Exercise description:
Reproduce the complete listing without any deviation.

________

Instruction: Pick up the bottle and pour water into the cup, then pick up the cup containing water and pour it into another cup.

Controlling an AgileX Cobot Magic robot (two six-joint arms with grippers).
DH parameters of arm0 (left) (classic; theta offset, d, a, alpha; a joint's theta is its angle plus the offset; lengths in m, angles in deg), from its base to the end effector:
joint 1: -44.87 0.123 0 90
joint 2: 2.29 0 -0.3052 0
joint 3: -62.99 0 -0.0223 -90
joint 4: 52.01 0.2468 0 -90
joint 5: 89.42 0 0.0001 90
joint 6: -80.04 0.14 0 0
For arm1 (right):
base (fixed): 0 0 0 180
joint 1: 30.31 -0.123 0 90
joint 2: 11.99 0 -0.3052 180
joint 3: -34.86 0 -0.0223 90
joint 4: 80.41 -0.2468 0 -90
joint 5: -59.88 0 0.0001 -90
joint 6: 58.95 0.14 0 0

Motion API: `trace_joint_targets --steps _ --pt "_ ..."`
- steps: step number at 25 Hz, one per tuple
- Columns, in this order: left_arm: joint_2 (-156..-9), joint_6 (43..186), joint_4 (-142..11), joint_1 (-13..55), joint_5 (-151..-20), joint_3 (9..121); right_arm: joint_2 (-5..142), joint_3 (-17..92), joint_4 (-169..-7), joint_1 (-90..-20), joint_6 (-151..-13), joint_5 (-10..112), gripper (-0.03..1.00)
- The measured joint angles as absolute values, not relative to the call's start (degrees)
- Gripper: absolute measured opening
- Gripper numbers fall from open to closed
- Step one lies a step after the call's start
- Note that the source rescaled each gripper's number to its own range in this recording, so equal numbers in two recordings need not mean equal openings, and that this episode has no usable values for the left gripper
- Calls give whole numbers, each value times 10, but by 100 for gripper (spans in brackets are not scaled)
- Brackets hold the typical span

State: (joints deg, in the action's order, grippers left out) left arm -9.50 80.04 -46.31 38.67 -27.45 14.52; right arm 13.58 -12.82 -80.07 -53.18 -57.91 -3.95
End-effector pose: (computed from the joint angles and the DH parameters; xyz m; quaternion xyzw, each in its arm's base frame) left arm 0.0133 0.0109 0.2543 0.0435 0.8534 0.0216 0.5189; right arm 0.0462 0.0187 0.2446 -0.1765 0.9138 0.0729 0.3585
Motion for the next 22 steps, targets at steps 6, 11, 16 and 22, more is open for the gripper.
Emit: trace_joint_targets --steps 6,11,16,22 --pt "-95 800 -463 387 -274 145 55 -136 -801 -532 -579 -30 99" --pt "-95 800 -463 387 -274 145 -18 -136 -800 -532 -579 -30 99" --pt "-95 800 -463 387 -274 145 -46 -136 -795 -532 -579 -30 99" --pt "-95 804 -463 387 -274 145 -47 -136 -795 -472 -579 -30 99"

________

Written answer:
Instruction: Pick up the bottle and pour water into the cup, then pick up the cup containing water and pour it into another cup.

Controlling an AgileX Cobot Magic robot (two six-joint arms with grippers).
DH parameters of arm0 (left) (classic; theta offset, d, a, alpha; a joint's theta is its angle plus the offset; lengths in m, angles in deg), from its base to the end effector:
joint 1: -44.87 0.123 0 90
joint 2: 2.29 0 -0.3052 0
joint 3: -62.99 0 -0.0223 -90
joint 4: 52.01 0.2468 0 -90
joint 5: 89.42 0 0.0001 90
joint 6: -80.04 0.14 0 0
For arm1 (right):
base (fixed): 0 0 0 180
joint 1: 30.31 -0.123 0 90
joint 2: 11.99 0 -0.3052 180
joint 3: -34.86 0 -0.0223 90
joint 4: 80.41 -0.2468 0 -90
joint 5: -59.88 0 0.0001 -90
joint 6: 58.95 0.14 0 0

Motion API: `trace_joint_targets --steps _ --pt "_ ..."`
- steps: step number at 25 Hz, one per tuple
- Columns, in this order: left_arm: joint_2 (-156..-9), joint_6 (43..186), joint_4 (-142..11), joint_1 (-13..55), joint_5 (-151..-20), joint_3 (9..121); right_arm: joint_2 (-5..142), joint_3 (-17..92), joint_4 (-169..-7), joint_1 (-90..-20), joint_6 (-151..-13), joint_5 (-10..112), gripper (-0.03..1.00)
- The measured joint angles as absolute values, not relative to the call's start (degrees)
- Gripper: absolute measured opening
- Gripper numbers fall from open to closed
- Step one lies a step after the call's start
- Note that the source rescaled each gripper's number to its own range in this recording, so equal numbers in two recordings need not mean equal openings, and that this episode has no usable values for the left gripper
- Calls give whole numbers, each value times 10, but by 100 for gripper (spans in brackets are not scaled)
- Brackets hold the typical span

State: (joints deg, in the action's order, grippers left out) left arm -9.50 80.04 -46.31 38.67 -27.45 14.52; right arm 13.58 -12.82 -80.07 -53.18 -57.91 -3.95
End-effector pose: (computed from the joint angles and the DH parameters; xyz m; quaternion xyzw, each in its arm's base frame) left arm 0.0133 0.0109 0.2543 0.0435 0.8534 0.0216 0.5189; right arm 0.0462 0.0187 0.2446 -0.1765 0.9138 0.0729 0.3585
Motion for the next 22 steps, targets at steps 6, 11, 16 and 22, more is open for the gripper.
Emit: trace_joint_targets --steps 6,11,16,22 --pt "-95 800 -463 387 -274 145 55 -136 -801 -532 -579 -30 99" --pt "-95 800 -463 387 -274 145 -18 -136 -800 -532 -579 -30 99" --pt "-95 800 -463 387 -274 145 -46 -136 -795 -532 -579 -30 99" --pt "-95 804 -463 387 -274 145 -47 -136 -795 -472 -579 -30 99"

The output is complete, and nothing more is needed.